The trend toward incorporating multiple lenses in new cameras cannot be ignored.
Single-lens cameras are limited in their ability to get more details at greater distances and get the whole picture in large-scale places. They do only one or the other.
By employing two or more imaging lenses in one camera, multi-lens cameras can simultaneously deliver both panoramas and detailed, zoomed-in views of the same large site.
Locations for application, for example airports, harbors, transit stations, parking lots, stadiums and squares will see these multi-lens cameras as a boon on every level.
Biometric access control for security and efficiency
In the past decades, authorized access control has moved a long way away from keys, pin codes and ID cards. We now find ourselves stepping into the era of biometrics.
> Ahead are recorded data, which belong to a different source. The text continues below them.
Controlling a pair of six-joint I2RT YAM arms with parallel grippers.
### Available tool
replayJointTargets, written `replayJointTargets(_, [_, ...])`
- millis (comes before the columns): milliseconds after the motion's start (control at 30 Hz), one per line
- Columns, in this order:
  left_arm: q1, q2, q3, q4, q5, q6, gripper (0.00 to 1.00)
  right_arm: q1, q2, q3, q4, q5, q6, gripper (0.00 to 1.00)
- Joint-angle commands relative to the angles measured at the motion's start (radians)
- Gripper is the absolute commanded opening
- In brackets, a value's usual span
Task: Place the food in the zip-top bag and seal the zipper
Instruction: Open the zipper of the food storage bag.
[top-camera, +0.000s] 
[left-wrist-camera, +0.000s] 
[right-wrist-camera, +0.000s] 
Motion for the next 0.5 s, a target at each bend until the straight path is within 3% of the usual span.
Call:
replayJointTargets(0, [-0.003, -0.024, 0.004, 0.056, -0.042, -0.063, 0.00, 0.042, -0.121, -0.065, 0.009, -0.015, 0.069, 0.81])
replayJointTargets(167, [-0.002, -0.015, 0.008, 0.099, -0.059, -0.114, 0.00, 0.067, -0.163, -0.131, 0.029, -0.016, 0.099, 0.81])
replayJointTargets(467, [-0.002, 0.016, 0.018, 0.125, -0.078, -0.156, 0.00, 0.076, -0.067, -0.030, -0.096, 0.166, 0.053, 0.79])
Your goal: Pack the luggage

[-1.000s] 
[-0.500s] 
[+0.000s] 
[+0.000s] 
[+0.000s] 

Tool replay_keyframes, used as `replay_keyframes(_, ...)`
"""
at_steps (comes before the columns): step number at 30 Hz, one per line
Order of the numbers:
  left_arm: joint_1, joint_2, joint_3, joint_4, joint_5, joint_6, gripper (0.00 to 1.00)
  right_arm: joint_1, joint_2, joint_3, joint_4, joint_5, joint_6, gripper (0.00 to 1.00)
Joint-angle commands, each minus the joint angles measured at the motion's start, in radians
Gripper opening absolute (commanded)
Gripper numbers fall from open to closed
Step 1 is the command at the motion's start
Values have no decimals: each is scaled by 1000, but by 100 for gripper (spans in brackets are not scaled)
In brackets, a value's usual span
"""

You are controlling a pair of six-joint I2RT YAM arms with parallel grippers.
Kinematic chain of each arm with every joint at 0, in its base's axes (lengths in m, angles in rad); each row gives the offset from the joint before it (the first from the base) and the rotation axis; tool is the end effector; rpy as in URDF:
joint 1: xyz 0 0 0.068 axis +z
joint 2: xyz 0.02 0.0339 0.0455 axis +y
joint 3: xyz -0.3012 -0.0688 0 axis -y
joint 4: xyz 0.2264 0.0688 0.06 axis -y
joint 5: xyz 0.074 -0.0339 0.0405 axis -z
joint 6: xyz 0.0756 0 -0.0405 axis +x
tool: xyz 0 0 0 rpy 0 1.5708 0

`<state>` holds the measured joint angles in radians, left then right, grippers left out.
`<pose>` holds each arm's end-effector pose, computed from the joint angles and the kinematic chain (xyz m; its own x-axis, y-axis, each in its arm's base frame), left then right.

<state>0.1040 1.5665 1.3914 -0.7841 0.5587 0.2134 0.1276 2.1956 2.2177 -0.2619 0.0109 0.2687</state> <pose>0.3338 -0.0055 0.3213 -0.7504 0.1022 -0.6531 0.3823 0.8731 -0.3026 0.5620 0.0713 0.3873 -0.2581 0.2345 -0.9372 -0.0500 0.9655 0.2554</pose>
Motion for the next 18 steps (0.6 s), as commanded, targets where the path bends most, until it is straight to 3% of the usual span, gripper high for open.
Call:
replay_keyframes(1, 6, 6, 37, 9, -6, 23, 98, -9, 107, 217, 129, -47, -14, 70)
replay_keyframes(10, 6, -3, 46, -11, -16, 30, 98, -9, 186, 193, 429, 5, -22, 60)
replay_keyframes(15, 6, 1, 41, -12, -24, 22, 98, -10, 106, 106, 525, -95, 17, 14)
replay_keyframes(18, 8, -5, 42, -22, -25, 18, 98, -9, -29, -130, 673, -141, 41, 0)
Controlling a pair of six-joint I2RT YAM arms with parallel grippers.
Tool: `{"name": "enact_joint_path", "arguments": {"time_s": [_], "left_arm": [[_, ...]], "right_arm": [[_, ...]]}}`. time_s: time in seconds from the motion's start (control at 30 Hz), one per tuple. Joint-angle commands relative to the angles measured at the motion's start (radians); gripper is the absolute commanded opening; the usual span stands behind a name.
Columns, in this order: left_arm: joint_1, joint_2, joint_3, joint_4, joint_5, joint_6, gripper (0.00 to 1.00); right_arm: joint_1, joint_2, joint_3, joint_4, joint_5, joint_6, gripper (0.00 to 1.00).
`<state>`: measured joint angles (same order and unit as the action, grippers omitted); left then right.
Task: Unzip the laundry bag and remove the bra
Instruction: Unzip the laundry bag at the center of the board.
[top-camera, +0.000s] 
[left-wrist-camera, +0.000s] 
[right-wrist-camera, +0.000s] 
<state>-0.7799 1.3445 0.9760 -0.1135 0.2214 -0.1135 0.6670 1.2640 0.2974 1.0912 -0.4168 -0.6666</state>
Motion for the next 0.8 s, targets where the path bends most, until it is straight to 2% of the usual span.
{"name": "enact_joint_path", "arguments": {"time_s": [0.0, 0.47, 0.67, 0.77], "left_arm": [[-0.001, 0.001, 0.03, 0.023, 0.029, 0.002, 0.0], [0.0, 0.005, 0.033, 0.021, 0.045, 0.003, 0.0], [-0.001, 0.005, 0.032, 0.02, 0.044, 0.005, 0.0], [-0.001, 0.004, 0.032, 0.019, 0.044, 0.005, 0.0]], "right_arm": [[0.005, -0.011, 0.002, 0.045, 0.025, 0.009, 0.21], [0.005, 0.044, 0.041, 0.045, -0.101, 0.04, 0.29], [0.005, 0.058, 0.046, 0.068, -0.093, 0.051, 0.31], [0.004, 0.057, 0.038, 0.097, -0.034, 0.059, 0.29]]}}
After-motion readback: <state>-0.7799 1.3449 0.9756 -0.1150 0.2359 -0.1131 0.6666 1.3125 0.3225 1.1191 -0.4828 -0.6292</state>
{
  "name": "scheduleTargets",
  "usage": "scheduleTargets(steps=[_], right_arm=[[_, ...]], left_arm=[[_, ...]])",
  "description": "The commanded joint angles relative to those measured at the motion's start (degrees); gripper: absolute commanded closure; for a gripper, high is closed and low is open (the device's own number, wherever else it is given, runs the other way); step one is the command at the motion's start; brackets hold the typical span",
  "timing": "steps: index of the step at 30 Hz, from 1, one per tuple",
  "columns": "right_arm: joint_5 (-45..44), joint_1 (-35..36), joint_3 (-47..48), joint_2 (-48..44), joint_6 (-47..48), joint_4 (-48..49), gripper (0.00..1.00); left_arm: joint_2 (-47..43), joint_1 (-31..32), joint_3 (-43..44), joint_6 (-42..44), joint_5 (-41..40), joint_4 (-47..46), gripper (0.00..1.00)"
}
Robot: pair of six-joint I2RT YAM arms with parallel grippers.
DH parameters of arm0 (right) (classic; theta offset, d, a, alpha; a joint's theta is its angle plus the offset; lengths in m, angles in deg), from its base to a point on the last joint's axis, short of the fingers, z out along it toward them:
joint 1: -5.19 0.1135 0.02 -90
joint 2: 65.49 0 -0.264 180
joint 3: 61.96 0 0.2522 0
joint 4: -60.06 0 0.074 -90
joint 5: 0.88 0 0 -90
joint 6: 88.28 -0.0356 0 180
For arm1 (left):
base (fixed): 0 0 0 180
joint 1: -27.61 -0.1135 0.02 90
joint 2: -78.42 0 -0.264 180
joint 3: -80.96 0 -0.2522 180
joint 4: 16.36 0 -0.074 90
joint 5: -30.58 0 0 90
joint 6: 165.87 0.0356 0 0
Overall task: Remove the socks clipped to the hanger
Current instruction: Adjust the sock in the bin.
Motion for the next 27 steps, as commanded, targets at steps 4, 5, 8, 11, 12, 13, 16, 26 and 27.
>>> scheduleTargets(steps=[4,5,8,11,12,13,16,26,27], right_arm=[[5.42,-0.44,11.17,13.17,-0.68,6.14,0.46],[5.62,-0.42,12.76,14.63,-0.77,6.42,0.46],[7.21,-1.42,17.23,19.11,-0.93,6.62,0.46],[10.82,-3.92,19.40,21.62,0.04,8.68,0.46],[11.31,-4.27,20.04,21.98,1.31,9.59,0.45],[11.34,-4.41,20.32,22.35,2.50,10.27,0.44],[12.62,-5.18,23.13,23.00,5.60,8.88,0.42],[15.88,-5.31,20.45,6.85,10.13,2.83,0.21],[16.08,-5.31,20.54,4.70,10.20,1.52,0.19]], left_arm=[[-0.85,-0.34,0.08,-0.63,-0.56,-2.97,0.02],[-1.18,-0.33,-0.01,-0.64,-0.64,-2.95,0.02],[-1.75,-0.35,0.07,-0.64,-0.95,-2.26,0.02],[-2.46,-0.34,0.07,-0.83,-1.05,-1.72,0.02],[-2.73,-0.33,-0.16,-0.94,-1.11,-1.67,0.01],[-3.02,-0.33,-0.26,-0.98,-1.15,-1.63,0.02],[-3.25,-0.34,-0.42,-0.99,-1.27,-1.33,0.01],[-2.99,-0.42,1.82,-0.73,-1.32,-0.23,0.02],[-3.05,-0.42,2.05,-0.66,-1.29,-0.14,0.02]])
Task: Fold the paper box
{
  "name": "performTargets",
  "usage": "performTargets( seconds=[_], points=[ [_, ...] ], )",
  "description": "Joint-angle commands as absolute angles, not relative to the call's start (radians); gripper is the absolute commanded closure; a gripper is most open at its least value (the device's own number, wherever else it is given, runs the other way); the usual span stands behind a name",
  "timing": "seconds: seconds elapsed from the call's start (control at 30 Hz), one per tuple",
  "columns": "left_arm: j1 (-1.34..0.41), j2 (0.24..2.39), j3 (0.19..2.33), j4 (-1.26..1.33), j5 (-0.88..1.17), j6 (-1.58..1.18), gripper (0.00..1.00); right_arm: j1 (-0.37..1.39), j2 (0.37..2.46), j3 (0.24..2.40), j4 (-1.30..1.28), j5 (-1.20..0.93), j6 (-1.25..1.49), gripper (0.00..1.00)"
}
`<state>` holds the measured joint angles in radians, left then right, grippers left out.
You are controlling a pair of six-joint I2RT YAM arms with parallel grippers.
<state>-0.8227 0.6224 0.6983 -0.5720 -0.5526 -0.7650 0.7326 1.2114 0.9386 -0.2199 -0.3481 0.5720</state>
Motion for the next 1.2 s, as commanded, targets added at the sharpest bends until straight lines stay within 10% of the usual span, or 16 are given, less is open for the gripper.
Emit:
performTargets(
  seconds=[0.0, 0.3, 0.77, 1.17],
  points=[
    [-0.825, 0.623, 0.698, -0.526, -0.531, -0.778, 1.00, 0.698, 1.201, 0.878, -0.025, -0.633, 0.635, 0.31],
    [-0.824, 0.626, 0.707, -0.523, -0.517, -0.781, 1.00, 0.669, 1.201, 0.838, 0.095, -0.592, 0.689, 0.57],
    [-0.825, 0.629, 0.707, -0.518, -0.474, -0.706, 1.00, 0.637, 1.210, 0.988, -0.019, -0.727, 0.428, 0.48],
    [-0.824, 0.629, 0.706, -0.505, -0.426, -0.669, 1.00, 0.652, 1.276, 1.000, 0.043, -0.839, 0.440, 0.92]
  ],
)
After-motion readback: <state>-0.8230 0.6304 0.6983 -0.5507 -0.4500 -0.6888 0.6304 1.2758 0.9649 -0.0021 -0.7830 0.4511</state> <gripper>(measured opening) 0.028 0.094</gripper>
The access control market is rapidly becoming occupied by biometric authentications, from fingerprint and palmprint recognition to facial and iris recognition.
Biometric access controls bring inherent advantages, like higher security and efficiency with reduced counterfeiting, verifying in seconds and prevent unnecessary physical contact.
Iris, palmprint and facial recognition digital applications and tools offer touchless access control which is a hygienic practice that is favored as a result of the pandemic.
Zero Trust approach to take cybersecurity spotlight
With more security devices connecting over the internet, cybersecurity is a big challenge.
Stricter data security and privacy protection regulations have recently been introduced, like the EU’s GDPR and the Data Security Law in China, placing higher demands on cybersecurity.
In 2021, many ransomware attacks convinced us that companies in every industry must reinforce their network security architecture and strengthen their online protections.
So how do we address growing cybersecurity concerns? Though the concept actually developed in 2010, the term “Zero Trust” has become a hot word just in recent years.
A strategic initiative that developed to prevent data breaches by eliminating the concept of trust from a network, Zero Trust has a philosophy of “never trust, always verify.”
The concept was accepted in the IT industry and it is slowly but steadily moving into the physical security realm, as it gradually becomes an important part of the IoT world.
Green manufacturing and low-carbon initiatives
The consensus is in: low-carbon initiatives are valued by societies around the world.
In the security market, we have seen products featuring low-power-consumption being preferred options for customers, and demands for solar-powered cameras are increasing.
Meanwhile, local laws, regulations and policies that restrict carbon emission standards for manufacturing enterprises are pushing industries toward adopting more environmentally-conscious practices in their daily operations and production.
Environmentally-conscious practices include using more environment-friendly materials and adopting multiple energy-efficient designs in product manufacturing processes.
We are delighted to see that more security industry manufacturers are exploring “green” manufacturing, and are committed to lowering their carbon output.
Though it takes time, the movement has begun and we expect to see big strides in 2022.